国交省/能登半島地震による道路被災実態調査結果を公表
2024年02月22日 15:39 / 交通
国土交通省は2月21日、能登半島地震で被災した橋やトンネルなど、道路構造物の被災実態調査の結果を発表した。
調査は国土技術政策総合研究所と国立研究開発法人土木研究所が実施したもの。
<未対策橋梁の被害例>
まず道路橋では、耐震設計基準が大きく変わった兵庫県南部地震以後に設計された橋の本体は概ね軽微な被害に留まっており、期待した性能が発揮されていることを確認。また、橋脚の補強や落橋防止対策など耐震補強を行っていた道路橋は、致命的な被害を回避しており、復旧の迅速化に寄与しているとした。
一方で、古い基準で設計された道路橋の中には落橋には至ってはいないものの深刻な被害も見られ、未対策橋梁の対策を急ぐ必要があるとしている。
この結果から、「落橋防止構造のように、具体の外力が想定できないような事象に対しても有効性が期待できる設計項目・内容の充実こと」、「所要の安全率を確保するだけではなく、復旧の仕方まで考えた『壊し方』にするための設計項目・内容の充実を図る」、「迅速かつ的確な診断を可能であることを照査する方法を構築する」等が、道路橋の今後の技術施策課題であるとしている。
<崩落した道路>
道路土工では、国道249号沿岸部、能越自動車道(のと里山海道(徳田大津IC以北)、輪島道路、穴水道路区間)で大きな被害を受けた。
まず国道249号沿岸部では、斜面崩壊、地すべり等により道路の交通機能が途絶した区間が多数発生した。しかし、崩土の背後斜面が不安定化している恐れがあること、復旧にあたり土砂撤去する場合には崩土自体が不安定化する恐れがあり、地形や地質など詳細な調査を行った上で対応を検討する必要があるとしている。

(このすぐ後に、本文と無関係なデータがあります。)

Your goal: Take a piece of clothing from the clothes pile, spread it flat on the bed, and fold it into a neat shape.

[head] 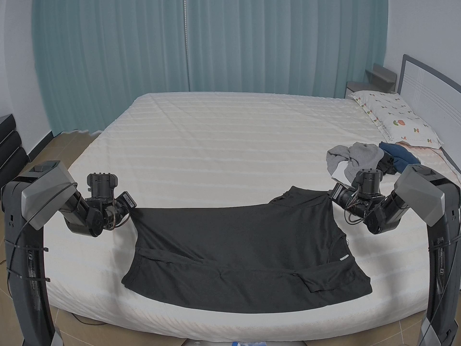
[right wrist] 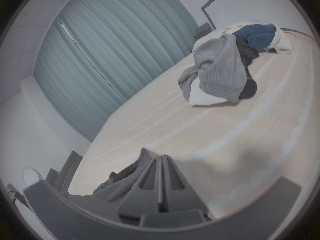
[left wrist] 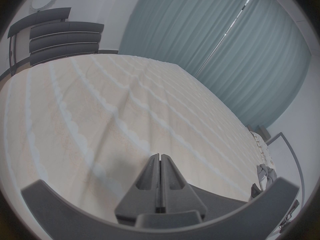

能越自動車道では、沢埋め高盛土を中心に多くの盛土の被災が確認された。一方、のと里山海道で2007年の能登半島地震で大規模崩壊し、その後排水対策等を施した本復旧箇所においては、多くの箇所において被災が軽微にとどまっていた。
<のと里山海道の事例>
また、盛土の締固め基準等が引き上げられた2013年以降に供用された輪島道路(2023年供用)は崩壊に至るような盛土の被災がないなど、それ以前に供用された穴水道路(2006年供用)に比べて被災が軽微であったことが確認された。
<被災した道路トンネル>
道路トンネルでは、国道249号の大谷トンネル、中屋トンネルが崩落した。地山の大規模な変形によって確保していたトンネルの内空に変形が生じ、これに伴って覆工コンクリートの崩落が発生し、道路交通機能が途絶するとともに道路啓開(緊急復旧)の活動も困難となった。
大谷トンネルは地すべり地帯に位置。中屋トンネルは地質の変化が大きい区間や地山が膨張性を示す区間があり、両トンネルとも施工当時から対策が行われていた。そのため、今回の被害は、地震による地山の大規模な変形の影響と推察しており、今後、現場の地山の変形状況、地形、地質を調査し、被災メカニズムの分析を踏まえたうえで、復旧について検討することが必要としている。
一方、2007年能登半島沖地震で被災した旧八世乃洞門の復旧では、不安定な岩塊が広い範囲に存在していたことから、路線計画から見直し、その付け替えとして新しいトンネル(八世乃洞門新トンネル)を建設。今回の地震で八世乃洞門新トンネルは坑口付近で落石や崩土は生じたものの、トンネル自体には大きな損傷なく、震災復旧で講じた路線計画の見直し効果が確認される結果となった。
報告書では中間総括として、まずは各道路構造物の基準関連の妥当性の確認が必要であるとしている。
一方、R249沿岸部の大規模な斜面崩落や地すべり、地山の変位が推測されるトンネル覆工コンクリートの崩落など、構造物のみで被害を防ぐことが困難な箇所も見受けられることから、「路線設計の段階において、安全で信頼性の高い道路計画となるように配慮すること」、「道路の機能に及ぼす影響を軽減化させる対策」、「道路ネットワークとしての強靱化を図る」など、ハード・ソフトの両面から対策の検討が必要としている。
また、道路ネットワークにおける路線の位置づけなどを踏まえ、道路が地震で被災した後の機能回復の容易さ(レジリエンス)の観点も含め、道路に求められる様々な性能を発揮するための道路構造物の技術基準の性能規定化も方策の一つとして検討が必要としている。